Swithun!
 Demons and Miracles from Winchester around 1000
 Dialogos/Katarina Livljanić
 rec. 5-8 October 2019, Abbaye de Noirlac, France
 Texts and translations included
 Reviewed as downloaded from press preview
 ARCANA A491
    [66:11]
	
	The world is none the worse for the 
	permanently delayed release of my planned MPhil
    dissertation on the revival of learning in England, and especially in its
then capital, Winchester, between the time of King Alfred and the    Regularis Concordia, the Benedictine Reform, but I venture to
    suggest that listeners will be greatly enriched by this new recording of
    music associated with the Cathedral’s saint, Bishop Swithun, taken from the
    accounts of his life by Wulfstan of Winchester and by Abbot Ælfric, one of
    the figure-heads of the revival of learning, usually known as Ælfric of Eynsham, a
    former pupil of the main figure behind the revival, Bishop Æthelwold – read
    about him
    
        here
    – and the Winchester Troper which preserves chants designed for use in the 
	Minster, as Winchester Cathedral then was, around the time of the revival, c.1000.
 
    Contrast the superb music in the troper with King Alfred’s gloomy 
	picture of the
    state of learning in England a hundred years earlier, when the understanding
of Latin seemed almost to have died out, or even with another (Bishop) Wulfstan’s    Sermo Lupi ad Anglos, his scathing letter to the English about
    their backsliding into ignorance and heathen ways, this time from around the
    year 1000, and the quality of the music in the Troper is amazing: there’s
    even one text in Greek in this collection.
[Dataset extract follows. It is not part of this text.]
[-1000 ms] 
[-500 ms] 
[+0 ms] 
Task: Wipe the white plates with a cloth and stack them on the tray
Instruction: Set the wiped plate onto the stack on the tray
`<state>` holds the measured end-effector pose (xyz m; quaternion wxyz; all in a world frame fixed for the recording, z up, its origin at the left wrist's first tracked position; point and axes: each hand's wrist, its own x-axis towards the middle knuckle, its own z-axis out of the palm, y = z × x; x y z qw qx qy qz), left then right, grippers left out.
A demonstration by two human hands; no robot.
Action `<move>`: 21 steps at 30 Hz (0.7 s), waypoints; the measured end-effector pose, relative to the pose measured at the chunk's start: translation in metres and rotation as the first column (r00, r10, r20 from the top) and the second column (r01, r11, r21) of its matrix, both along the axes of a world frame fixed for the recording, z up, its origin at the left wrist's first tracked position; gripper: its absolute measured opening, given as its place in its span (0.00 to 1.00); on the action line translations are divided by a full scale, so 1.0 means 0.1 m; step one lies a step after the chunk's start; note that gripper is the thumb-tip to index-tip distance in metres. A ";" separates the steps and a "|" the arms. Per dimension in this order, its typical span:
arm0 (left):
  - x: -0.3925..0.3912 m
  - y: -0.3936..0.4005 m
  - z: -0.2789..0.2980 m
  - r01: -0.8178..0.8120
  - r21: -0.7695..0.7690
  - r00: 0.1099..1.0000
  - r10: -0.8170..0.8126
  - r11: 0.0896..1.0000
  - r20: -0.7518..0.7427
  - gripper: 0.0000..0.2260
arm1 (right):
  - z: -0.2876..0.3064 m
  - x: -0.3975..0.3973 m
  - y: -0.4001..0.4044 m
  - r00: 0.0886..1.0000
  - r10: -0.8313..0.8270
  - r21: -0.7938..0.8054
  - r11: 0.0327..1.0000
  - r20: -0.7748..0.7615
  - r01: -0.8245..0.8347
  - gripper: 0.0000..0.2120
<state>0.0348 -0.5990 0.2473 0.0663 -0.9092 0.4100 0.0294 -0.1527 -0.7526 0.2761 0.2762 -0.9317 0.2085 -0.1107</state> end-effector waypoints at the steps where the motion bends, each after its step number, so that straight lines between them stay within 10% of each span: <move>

	(Apologies that the Greek has not come out quite right in html.)
 
    The well-known belief that any rain on St Swithun’s day betokens rain for a
    further 40 days is only a small part of the saint’s legend. It applies only
    if it rains on Winchester bridge, and it arose from the decision to bring
    Swithun’s body into the Old Minster, the rain apparently indicating that he
    preferred to remain outside. Oddly, very little is known about the life of
    Swithun, so the accounts of his ‘life’ are actually concerned with what
    happened after his death. He’s not known to have been especially bothered
    by demons, like St Anthony, so the subtitle of this CD is something of a catchpenny. Many
    miracles, however, were associated with him, some of them included in this
    programme, including one where he healed a man smitten by three Furies. Abbot Ælfric of Eynsham’s Lives of the Saints, written for lay
    readers in Old English, gives us a vivid account of his tomb, festooned
    with abandoned crutches, and of the miracles which led to those crutches
    being left behind. You can find details and some of the Old English text
    and translation in an online blog from the ‘Clerk of Oxford’
    
        here.
    Wulfstan’s Narratio, on the other hand, in Latin, was intended
    for learned readers.
 
    Dialogos is an all-female group of four voices, so it’s hardly surprising,
    given the music here, that the performances are reminiscent of the much
    missed Anonymous 4, who made so many fine recordings of medieval music for
    the Harmonia Mundi label.
 
    The group has recorded a programme which they have been presenting live for
    some time as a form of miracle play about the life of Swithun –
    
        details here.
    Some aspects of that presentation are inevitably missing from an audio
    recording, but I for one am grateful to have received this new Arcana
    release for review. In any case, some of the drama of the presentation is
    preserved, for example by the opening piece announcing the presence of
    Ælfeah, Ordbriht, Wulfsin and Ælfric, all resplendent in the glory of their
    priestly authority (not ‘episcopal’, as translated in the booklet.) The
    reference to the four witnesses reflects the practice, described in the
    booklet, of performing the music with two junior singers backed up by two
    seniors, but none of the members of Dialogos can be regarded as in any way
    inferior.  We seem to have found worthy sucessors to Anonymous 4.
 
    Music from the Winchester troper has occasionally featured on other
    recordings, notably from the Schola Gregoriana of Cambridge and Mary Berry
on a 1992 Herald recording of    Christmas in Royal Anglo-Saxon Winchester: 10th-century Chant from
    the Winchester Troper (HAVP151). That’s a reconstruction of a festal mass,
    so there’s no overlap with the new recording or with a Harmonia Mundi
    recording, also of medieval Christmas music from the Orlando Consort (HMU907418).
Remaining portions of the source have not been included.